TASK REQUIREMENTS:
Every line of the records below that holds the word "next" should be copied out.

Stored records:
__________________________________________________

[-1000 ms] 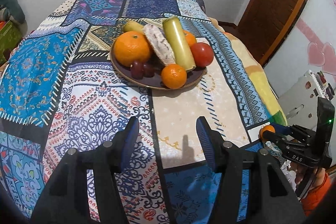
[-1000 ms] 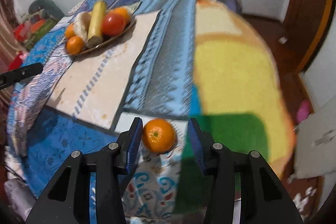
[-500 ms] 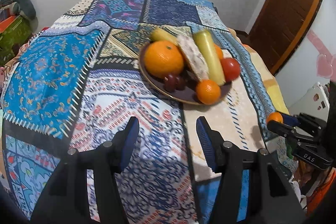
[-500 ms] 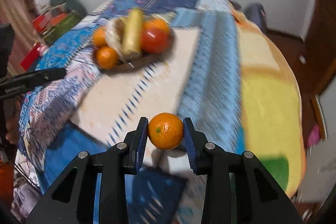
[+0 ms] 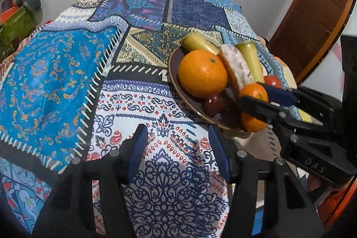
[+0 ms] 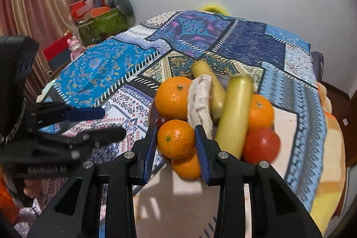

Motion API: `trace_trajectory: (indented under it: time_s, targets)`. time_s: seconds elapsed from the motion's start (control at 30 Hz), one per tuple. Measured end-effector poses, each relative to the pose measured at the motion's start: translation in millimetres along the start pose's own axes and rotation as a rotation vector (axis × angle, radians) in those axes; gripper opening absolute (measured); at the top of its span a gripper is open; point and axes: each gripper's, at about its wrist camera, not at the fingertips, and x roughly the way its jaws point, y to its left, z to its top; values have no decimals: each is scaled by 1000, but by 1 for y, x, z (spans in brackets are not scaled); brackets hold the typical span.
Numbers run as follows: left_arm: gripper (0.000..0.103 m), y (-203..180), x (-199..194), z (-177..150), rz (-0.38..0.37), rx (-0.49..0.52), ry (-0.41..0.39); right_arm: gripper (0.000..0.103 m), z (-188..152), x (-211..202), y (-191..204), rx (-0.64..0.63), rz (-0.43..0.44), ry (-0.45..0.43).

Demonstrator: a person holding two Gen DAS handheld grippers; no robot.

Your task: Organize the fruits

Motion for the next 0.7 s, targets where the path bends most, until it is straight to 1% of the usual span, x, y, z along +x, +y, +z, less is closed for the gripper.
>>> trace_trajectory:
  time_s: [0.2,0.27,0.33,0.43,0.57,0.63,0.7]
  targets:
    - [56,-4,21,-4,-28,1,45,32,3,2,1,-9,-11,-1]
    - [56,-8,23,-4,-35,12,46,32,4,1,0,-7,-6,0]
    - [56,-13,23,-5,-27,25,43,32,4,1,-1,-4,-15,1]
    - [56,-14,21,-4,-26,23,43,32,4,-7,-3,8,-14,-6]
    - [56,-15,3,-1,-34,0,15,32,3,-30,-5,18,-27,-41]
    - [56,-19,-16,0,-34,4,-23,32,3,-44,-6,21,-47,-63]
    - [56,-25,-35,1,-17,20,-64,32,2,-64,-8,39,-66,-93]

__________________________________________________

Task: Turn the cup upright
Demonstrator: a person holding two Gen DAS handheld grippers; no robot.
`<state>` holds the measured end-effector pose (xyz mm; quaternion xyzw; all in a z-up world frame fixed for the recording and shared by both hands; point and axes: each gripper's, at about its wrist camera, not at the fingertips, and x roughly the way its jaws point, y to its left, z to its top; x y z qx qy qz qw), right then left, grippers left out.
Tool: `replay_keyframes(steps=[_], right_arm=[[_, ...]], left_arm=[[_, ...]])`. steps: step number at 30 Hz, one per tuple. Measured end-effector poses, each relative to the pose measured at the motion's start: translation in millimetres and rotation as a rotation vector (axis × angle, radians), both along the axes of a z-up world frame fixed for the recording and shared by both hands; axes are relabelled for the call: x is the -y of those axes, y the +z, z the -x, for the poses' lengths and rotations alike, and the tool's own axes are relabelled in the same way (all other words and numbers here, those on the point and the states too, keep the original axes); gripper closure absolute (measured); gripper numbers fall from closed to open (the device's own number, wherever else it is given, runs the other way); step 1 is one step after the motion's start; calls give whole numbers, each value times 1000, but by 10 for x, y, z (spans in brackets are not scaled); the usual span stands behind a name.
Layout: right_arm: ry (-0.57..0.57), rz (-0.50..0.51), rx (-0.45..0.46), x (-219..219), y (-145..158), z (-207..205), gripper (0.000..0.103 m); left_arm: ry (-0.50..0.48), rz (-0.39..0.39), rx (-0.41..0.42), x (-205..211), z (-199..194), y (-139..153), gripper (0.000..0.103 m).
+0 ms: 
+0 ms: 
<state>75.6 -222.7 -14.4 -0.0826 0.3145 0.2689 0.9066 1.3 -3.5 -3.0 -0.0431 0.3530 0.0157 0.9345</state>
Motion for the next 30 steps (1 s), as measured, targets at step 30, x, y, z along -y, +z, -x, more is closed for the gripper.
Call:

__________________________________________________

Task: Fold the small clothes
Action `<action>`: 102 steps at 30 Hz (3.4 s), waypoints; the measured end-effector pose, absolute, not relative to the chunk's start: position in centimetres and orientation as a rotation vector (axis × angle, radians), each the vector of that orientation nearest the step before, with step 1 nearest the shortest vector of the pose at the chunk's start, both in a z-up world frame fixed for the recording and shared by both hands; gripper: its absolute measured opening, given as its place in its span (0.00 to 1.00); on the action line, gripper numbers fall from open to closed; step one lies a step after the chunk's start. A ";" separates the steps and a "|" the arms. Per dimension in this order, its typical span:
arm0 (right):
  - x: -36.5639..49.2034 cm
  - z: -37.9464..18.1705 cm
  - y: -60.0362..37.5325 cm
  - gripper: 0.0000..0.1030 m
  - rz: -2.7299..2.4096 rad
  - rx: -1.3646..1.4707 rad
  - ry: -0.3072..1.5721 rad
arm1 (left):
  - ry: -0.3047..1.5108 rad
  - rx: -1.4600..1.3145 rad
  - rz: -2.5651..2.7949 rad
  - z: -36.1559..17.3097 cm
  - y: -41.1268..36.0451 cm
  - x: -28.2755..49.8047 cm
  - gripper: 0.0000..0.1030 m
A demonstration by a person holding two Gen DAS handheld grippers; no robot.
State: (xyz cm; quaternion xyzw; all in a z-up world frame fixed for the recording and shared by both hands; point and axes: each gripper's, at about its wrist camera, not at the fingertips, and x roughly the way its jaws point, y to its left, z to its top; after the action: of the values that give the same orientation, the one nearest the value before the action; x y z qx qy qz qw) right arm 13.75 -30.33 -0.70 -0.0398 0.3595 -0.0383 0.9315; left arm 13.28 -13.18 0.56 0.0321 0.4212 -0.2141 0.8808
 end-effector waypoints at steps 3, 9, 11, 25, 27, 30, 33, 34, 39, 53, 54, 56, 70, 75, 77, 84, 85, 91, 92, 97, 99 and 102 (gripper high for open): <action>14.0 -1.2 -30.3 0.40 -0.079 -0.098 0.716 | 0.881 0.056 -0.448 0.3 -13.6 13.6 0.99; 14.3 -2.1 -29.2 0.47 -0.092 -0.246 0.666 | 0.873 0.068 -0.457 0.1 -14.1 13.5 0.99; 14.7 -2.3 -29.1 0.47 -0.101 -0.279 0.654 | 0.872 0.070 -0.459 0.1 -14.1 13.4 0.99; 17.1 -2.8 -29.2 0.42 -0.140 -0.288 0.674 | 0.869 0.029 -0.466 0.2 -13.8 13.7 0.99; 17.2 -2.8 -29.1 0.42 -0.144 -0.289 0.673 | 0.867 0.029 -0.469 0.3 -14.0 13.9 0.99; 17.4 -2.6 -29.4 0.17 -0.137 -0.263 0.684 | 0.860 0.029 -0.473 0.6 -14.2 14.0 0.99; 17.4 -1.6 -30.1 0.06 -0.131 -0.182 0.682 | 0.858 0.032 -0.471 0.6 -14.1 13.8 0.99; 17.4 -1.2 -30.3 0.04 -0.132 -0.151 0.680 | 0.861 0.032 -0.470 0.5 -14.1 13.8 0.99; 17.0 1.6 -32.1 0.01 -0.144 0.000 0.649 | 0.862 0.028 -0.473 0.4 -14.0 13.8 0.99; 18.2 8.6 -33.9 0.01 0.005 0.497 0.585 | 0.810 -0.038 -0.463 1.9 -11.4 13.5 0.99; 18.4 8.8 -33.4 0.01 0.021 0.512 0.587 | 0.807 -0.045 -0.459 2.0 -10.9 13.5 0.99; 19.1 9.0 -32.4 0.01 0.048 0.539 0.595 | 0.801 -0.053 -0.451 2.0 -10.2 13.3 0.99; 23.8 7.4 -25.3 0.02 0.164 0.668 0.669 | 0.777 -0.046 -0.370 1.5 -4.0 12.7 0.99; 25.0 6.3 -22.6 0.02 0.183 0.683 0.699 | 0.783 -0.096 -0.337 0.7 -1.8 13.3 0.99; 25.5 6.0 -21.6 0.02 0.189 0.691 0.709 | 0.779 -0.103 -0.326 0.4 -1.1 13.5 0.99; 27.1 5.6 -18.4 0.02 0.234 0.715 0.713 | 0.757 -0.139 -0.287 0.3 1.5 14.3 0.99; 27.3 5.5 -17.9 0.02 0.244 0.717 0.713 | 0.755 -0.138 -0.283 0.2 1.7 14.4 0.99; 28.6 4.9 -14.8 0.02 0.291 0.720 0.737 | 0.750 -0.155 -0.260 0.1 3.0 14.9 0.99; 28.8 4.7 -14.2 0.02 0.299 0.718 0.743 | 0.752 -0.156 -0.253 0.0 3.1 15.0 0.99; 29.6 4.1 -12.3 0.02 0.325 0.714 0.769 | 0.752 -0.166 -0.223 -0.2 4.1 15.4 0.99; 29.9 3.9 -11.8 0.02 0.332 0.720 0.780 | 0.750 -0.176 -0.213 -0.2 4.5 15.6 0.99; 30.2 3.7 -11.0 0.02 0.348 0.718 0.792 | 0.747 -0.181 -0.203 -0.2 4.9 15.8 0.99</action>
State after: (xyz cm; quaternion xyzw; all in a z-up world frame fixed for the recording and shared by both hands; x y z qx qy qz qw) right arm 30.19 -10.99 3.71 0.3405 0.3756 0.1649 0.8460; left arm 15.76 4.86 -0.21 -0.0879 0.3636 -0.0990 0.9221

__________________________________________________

WRITTEN ANSWER:
Motion for the next 0.7 s, targets where the path bends most, until it is straight to 1% of the usual span, x, y, z along +x, +y, +z, less is closed for the gripper.
Motion for the next 30 steps (1 s), as measured, targets at step 30, x, y, z along -y, +z, -x, more is closed for the gripper.

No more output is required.